Scan the data below and state the number of lines that include the word "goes", adding no comment.
[[ Information shown open ]]
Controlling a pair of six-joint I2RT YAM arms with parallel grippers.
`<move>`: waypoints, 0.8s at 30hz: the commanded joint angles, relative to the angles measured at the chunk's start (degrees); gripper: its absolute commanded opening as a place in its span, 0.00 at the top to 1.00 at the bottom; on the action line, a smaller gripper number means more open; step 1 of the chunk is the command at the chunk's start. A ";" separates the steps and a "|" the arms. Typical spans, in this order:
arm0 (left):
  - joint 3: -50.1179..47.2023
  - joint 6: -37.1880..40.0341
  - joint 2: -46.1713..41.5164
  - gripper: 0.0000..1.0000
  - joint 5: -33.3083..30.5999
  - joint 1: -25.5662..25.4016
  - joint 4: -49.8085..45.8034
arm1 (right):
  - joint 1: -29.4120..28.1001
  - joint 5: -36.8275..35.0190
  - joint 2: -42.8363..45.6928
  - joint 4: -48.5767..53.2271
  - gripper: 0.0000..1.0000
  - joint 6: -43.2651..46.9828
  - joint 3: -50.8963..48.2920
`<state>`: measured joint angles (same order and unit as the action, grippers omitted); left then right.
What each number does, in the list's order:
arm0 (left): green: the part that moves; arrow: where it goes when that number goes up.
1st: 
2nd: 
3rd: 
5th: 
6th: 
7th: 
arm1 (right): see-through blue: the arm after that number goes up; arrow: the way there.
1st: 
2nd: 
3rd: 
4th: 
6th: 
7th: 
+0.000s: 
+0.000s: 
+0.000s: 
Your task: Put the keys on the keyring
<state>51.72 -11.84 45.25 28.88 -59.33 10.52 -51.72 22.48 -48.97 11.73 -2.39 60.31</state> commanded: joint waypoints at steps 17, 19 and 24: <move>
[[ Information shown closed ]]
Answer space: 2